> _Exercise prompt_:
Give back an exact copy of the lines in the records below, from the line that has "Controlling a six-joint" through the line that has "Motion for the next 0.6", and nothing besides.

> _Source material_:
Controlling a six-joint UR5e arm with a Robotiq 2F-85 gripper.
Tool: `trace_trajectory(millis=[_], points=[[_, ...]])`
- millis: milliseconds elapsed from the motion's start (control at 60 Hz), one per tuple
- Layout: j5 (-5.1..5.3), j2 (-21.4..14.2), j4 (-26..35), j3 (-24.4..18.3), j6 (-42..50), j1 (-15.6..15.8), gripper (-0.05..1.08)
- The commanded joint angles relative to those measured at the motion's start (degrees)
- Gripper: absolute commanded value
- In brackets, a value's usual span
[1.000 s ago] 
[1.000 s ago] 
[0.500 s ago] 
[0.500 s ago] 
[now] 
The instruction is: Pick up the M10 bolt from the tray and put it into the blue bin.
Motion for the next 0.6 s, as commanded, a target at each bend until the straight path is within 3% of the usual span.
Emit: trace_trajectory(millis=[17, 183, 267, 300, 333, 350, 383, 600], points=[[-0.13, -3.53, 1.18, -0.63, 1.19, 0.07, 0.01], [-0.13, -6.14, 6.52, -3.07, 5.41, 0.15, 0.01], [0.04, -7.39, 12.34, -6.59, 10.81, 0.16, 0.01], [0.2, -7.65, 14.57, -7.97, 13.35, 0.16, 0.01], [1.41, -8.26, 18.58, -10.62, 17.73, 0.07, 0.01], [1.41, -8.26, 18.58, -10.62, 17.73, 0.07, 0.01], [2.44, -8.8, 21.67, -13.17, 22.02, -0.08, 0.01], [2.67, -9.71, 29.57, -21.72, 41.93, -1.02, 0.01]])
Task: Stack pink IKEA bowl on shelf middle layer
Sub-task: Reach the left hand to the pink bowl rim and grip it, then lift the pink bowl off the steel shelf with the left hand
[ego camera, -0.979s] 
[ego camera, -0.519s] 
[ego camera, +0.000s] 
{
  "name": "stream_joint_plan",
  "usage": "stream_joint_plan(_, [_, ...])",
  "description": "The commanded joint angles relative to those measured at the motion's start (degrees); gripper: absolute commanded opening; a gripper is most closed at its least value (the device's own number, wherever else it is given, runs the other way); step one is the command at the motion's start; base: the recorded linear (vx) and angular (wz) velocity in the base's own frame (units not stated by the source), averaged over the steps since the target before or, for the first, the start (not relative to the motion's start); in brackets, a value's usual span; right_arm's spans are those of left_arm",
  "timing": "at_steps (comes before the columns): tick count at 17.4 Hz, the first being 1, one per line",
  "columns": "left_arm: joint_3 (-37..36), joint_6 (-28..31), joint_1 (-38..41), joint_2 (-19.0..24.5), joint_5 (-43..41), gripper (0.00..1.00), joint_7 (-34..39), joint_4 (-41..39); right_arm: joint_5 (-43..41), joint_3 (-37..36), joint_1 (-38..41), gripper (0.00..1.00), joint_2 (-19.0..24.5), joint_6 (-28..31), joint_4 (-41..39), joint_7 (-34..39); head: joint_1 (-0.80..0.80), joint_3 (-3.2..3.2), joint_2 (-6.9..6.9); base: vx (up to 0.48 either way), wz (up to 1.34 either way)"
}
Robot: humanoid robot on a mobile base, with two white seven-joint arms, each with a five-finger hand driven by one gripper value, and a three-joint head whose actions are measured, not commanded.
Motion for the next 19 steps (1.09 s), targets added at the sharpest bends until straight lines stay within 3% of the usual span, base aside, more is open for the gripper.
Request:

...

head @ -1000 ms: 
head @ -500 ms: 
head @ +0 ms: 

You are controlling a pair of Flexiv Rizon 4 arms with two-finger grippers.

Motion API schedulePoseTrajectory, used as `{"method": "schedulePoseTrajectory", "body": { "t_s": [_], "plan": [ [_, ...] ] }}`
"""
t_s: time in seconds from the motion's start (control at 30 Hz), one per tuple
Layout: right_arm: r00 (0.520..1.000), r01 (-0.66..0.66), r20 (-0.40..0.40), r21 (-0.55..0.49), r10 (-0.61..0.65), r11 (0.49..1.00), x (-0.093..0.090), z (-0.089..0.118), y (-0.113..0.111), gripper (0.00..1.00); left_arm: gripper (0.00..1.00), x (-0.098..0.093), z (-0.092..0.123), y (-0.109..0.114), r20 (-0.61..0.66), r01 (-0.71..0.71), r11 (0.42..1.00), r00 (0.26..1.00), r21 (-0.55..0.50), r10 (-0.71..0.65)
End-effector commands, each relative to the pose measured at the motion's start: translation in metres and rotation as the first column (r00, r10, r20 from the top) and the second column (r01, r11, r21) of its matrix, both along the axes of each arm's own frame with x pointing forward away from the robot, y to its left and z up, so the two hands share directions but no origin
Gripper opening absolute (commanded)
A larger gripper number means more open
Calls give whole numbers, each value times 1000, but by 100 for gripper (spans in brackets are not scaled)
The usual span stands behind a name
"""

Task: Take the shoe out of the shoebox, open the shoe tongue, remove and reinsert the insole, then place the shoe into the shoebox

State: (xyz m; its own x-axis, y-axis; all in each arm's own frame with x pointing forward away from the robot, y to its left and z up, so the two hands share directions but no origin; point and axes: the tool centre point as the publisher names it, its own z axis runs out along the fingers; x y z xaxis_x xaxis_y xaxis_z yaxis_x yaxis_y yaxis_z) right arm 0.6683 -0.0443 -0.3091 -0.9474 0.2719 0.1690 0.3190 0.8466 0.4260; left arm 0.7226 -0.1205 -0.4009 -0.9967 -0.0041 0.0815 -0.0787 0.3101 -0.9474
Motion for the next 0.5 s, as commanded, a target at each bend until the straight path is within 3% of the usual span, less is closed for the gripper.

> _Solution to this exercise_:
Controlling a six-joint UR5e arm with a Robotiq 2F-85 gripper.
Tool: `trace_trajectory(millis=[_], points=[[_, ...]])`
- millis: milliseconds elapsed from the motion's start (control at 60 Hz), one per tuple
- Layout: j5 (-5.1..5.3), j2 (-21.4..14.2), j4 (-26..35), j3 (-24.4..18.3), j6 (-42..50), j1 (-15.6..15.8), gripper (-0.05..1.08)
- The commanded joint angles relative to those measured at the motion's start (degrees)
- Gripper: absolute commanded value
- In brackets, a value's usual span
[1.000 s ago] 
[1.000 s ago] 
[0.500 s ago] 
[0.500 s ago] 
[now] 
The instruction is: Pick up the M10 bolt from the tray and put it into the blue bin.
Motion for the next 0.6 s, as commanded, a target at each bend until the straight path is within 3% of the usual span.

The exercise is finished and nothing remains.